Das Personal ist in drei Teams eingeteilt, die je nach Andrang ihren Einsatz und auch ihre Urlaubspläne selber bestimmen. „Warum sollte ich mich damit belasten“, fragt der Chef. Die einzelnen wechseln in regelmäßigen Intervallen von den Bedienungstischen in den sogenannten Hintergrund, wo sie Post erledigen, Telefondienst schieben und Meldeformulare bearbeiten.

Ebensowenig wie feste Mittagspausen gibt es im Bürgeramt feste Schreibtische. Jeder hat seine persönlichen Sachen in einem Rollcontainer, der unter dem Tisch plaziert wird. „Dagegen hatten wir schon Bedenken“, sagt Mitarbeiterin Sabine Klinger. Aber schließlich hätten sich die Kollegen durch die laufenden Wechsel alle besser kennengelernt. Und auch die flexiblen Arbeitszeiten seien gut. „Wenn ich mal auf eine Party gehe, dann kann ich am nächsten Tag auch später anfangen, sofern es mit dem Team geregelt wird. Wir finden es jetzt viel besser als früher“.

Das ist der Schlüssel für die bürgernahe Verwaltung: Die MitarbeiterInnen müssen mitziehen und man muß sich Zeit nehmen.

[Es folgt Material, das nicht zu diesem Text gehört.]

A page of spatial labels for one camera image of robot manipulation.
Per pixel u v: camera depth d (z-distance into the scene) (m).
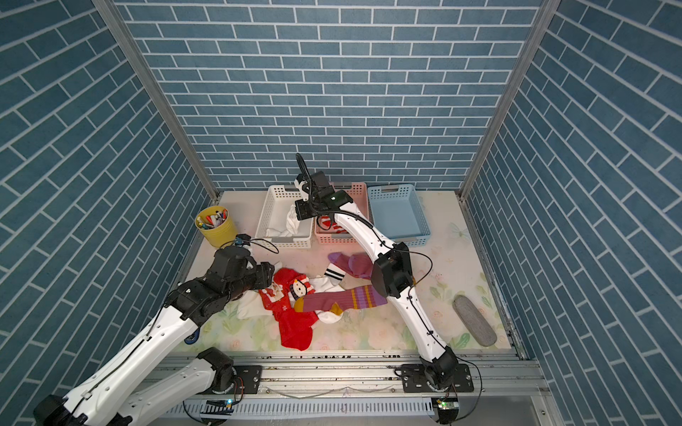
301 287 0.89
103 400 0.39
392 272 0.61
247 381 0.73
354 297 0.89
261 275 0.66
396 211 1.15
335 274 0.96
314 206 0.73
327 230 1.07
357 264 0.94
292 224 0.97
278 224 1.08
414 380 0.74
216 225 0.94
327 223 1.10
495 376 0.75
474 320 0.83
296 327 0.82
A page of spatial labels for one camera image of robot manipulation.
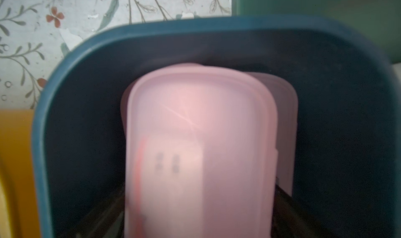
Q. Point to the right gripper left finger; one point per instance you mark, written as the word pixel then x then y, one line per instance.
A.
pixel 101 219

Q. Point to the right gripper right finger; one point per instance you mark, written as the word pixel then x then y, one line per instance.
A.
pixel 290 220

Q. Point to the pink pencil case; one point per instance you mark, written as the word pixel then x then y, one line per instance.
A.
pixel 200 154
pixel 287 106

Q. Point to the green pencil case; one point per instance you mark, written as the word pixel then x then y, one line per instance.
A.
pixel 378 20

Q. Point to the yellow storage box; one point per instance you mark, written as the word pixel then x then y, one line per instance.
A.
pixel 19 212

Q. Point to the teal storage box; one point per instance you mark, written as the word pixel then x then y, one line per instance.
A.
pixel 348 153

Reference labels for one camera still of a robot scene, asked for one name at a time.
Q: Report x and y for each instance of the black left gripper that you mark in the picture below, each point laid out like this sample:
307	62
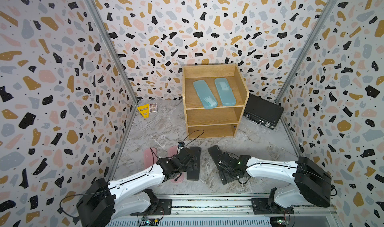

Einen Stock über dem Bürgeramt sitzt die Ausländerbehörde. Dort solle es genauso nett zugehen wie im Rest des Bürgeramtes, sagt Leimbrock. Allerdings gebe es hier öfter Wartezeiten, schon weil die Aktenlage im Einzelfall stets sehr genau geprüft werden müsse. Aber auch hier gab es Verbesserungen. Eine Mitarbeiterin hatte etwa die grandiose Idee, die Akten nicht mehr nach Nummern, sondern nach Namen zu sortieren, um etwa Ehepartner nebeneinander zu finden. In einer mehrtägigen Gewaltaktion wurden die Ordner umgehängt. „Es gibt eine Bereitschaft, sich Gedanken zu machen“, sagt Leimbrock, „sonst ist es doch zu langweilig“. Wenn er eine Stelle auszuschreiben habe, kämen immer reichlich Bewerbungen aus anderen Ämtern.